WHAT THE TASK ASKS » Would you please repeat, word for word, only the lines from the one holding "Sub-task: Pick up" through the one holding "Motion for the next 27" in the material below, without the pictures?
(RECORDS FOR THIS EXERCISE begins)
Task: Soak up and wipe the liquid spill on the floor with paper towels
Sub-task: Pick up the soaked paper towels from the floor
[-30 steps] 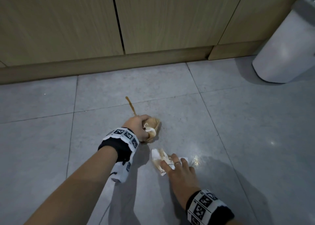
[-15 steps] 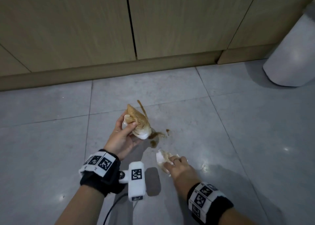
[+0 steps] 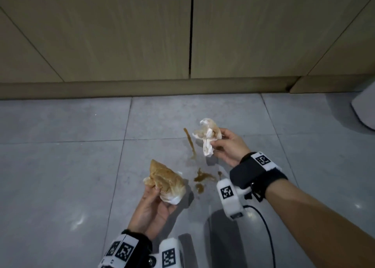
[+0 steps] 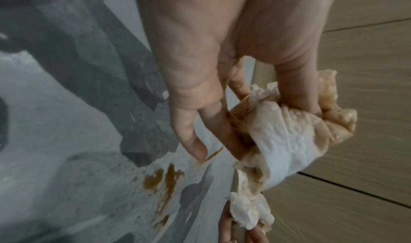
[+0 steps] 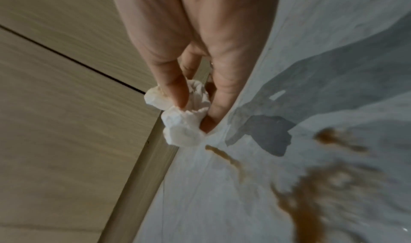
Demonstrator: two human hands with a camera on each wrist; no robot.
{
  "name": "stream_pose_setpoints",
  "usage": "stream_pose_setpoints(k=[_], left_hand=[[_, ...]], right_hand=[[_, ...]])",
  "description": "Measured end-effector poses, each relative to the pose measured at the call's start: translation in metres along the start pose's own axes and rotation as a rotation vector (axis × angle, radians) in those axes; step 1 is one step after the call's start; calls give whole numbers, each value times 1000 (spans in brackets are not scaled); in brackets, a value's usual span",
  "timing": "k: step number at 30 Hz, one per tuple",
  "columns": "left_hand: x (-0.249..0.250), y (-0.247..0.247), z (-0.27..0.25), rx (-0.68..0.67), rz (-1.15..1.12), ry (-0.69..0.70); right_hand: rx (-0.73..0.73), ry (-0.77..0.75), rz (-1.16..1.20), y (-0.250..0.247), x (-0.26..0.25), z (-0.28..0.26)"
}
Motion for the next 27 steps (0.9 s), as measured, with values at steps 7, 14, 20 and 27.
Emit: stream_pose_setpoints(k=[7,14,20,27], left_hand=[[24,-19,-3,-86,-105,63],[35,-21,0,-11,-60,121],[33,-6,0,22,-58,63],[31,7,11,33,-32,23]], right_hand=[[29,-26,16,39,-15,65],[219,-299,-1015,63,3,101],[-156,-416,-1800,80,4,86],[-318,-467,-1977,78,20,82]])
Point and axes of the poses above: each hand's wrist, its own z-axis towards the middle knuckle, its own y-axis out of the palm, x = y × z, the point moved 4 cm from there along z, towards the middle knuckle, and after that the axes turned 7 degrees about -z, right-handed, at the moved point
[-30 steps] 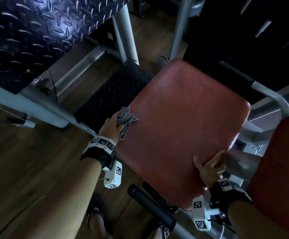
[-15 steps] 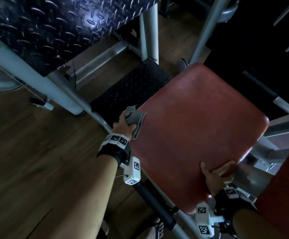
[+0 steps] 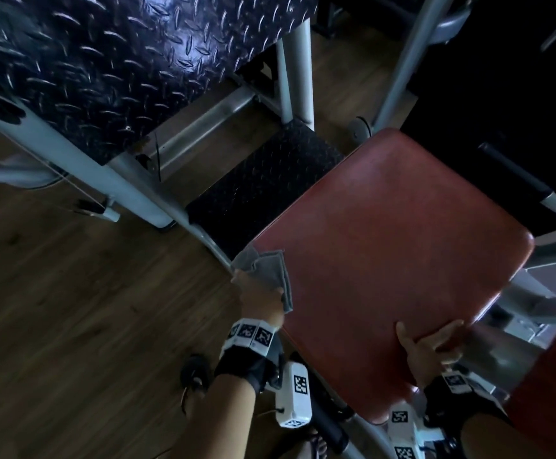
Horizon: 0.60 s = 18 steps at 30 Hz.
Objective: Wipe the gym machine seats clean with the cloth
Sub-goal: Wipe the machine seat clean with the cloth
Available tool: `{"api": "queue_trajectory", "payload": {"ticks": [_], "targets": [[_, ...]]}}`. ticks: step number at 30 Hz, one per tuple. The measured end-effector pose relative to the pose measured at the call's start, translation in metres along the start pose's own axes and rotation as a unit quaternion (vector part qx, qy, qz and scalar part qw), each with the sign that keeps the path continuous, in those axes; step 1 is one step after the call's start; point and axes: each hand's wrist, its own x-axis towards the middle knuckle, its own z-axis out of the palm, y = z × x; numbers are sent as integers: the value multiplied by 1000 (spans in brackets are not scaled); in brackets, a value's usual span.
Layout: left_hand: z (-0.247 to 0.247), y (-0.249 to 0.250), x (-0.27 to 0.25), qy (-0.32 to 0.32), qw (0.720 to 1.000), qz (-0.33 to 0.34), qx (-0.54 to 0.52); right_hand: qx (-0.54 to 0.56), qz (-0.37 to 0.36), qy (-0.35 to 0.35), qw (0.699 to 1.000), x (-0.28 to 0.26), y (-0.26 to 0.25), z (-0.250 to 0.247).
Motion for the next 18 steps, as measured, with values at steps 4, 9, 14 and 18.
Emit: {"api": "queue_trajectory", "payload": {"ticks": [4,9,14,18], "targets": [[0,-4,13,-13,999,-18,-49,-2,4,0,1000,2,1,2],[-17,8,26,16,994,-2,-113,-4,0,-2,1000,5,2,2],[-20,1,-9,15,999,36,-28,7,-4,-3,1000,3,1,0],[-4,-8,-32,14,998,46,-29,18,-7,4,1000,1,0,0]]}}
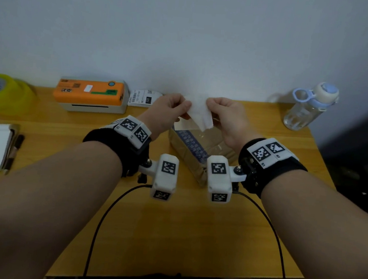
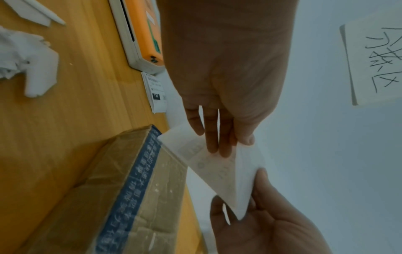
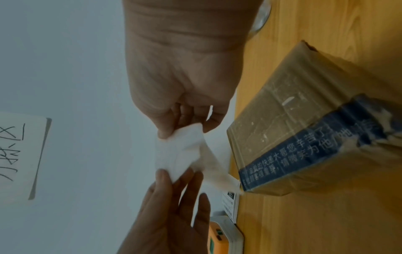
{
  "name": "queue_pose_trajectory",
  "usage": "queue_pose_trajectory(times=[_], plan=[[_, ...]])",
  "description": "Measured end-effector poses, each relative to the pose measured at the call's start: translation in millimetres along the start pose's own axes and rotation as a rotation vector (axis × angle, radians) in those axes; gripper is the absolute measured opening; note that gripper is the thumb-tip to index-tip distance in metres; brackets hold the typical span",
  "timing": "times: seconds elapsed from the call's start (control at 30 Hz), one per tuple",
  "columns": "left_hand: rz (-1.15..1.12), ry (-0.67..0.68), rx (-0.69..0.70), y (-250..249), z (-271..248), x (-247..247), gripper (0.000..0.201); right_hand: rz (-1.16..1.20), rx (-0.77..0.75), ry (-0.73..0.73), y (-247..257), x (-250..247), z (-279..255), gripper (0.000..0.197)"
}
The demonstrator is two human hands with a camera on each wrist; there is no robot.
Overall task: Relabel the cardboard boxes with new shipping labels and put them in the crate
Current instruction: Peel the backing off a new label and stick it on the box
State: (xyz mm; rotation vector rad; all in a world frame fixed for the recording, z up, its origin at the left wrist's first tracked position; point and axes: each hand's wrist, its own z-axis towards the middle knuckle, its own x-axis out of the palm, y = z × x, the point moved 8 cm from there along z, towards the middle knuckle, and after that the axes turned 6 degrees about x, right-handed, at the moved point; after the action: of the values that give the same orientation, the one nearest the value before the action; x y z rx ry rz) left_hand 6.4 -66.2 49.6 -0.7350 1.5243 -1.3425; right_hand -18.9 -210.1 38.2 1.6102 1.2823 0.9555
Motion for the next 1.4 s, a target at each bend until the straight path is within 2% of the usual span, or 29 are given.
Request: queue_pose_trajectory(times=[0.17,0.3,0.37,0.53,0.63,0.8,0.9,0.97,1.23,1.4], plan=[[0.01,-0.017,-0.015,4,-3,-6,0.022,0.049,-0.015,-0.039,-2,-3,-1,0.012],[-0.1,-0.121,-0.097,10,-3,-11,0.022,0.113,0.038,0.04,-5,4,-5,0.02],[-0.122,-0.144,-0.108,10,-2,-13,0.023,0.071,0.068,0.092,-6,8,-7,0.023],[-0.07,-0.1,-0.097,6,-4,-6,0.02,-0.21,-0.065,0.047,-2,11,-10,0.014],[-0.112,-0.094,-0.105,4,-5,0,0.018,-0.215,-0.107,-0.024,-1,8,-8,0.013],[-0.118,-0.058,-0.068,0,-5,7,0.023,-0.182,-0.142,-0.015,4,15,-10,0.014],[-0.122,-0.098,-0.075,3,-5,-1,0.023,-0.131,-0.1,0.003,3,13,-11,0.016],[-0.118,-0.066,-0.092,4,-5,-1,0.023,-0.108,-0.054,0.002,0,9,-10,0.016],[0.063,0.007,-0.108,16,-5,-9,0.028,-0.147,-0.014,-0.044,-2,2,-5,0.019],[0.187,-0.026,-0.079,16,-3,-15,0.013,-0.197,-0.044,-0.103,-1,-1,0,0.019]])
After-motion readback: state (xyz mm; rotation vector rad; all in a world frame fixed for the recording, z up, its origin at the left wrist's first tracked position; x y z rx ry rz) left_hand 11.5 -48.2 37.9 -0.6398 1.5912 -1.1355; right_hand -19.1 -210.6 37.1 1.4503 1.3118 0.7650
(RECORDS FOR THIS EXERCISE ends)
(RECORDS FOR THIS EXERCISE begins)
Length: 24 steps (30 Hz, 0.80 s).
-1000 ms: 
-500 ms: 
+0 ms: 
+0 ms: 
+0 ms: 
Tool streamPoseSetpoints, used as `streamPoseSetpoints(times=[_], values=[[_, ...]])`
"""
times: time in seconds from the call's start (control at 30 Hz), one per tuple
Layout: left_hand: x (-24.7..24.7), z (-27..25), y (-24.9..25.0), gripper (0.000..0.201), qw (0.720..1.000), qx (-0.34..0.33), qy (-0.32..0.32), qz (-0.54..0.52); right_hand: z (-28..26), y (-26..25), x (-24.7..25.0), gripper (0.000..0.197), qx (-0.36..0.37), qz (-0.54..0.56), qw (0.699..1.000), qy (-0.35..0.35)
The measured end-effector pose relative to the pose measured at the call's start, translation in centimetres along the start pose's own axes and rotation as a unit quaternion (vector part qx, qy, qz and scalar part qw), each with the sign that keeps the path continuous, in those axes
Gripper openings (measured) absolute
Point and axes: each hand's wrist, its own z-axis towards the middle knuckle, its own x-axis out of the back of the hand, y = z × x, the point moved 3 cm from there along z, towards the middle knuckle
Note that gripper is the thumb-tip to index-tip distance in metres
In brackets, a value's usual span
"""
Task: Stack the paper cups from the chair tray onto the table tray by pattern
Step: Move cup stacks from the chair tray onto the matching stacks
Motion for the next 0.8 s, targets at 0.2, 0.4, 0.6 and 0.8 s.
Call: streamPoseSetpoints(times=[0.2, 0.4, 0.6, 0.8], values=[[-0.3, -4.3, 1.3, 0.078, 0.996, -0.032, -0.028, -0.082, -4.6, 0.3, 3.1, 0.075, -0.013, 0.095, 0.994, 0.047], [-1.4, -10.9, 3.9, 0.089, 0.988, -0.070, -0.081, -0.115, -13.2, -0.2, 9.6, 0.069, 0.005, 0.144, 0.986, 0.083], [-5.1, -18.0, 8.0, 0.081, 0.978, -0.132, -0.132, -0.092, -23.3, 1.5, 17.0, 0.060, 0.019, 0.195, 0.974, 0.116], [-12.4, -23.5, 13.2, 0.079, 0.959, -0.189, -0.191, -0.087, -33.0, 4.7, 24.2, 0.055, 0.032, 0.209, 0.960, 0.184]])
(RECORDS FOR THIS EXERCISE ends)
WRITTEN SOLUTION »
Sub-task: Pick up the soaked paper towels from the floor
[-30 steps] 
[-15 steps] 
[+0 steps] 
[+0 steps] 
[+0 steps] 
Demonstrator: two human hands with a camera on each wrist; no robot.
{
  "name": "stream_pose_setpoints",
  "usage": "stream_pose_setpoints(k=[_], left_hand=[[_, ...]], right_hand=[[_, ...]])",
  "description": "Measured end-effector poses, each relative to the pose measured at the call's start: translation in metres along the start pose's own axes and rotation as a rotation vector (axis × angle, radians) in those axes; step 1 is one step after the call's start; calls give whole numbers, each value times 1000 (spans in brackets are not scaled); in brackets, a value's usual span",
  "timing": "k: step number at 30 Hz, one per tuple",
  "columns": "left_hand: x (-0.249..0.250), y (-0.247..0.247), z (-0.27..0.25), rx (-0.68..0.67), rz (-1.15..1.12), ry (-0.69..0.70); right_hand: rx (-0.73..0.73), ry (-0.77..0.75), rz (-1.16..1.20), y (-0.250..0.247), x (-0.26..0.25), z (-0.28..0.26)"
}
Motion for the next 27 steps (0.9 s), as measured, with values at steps 7, 14, 20 and 27.

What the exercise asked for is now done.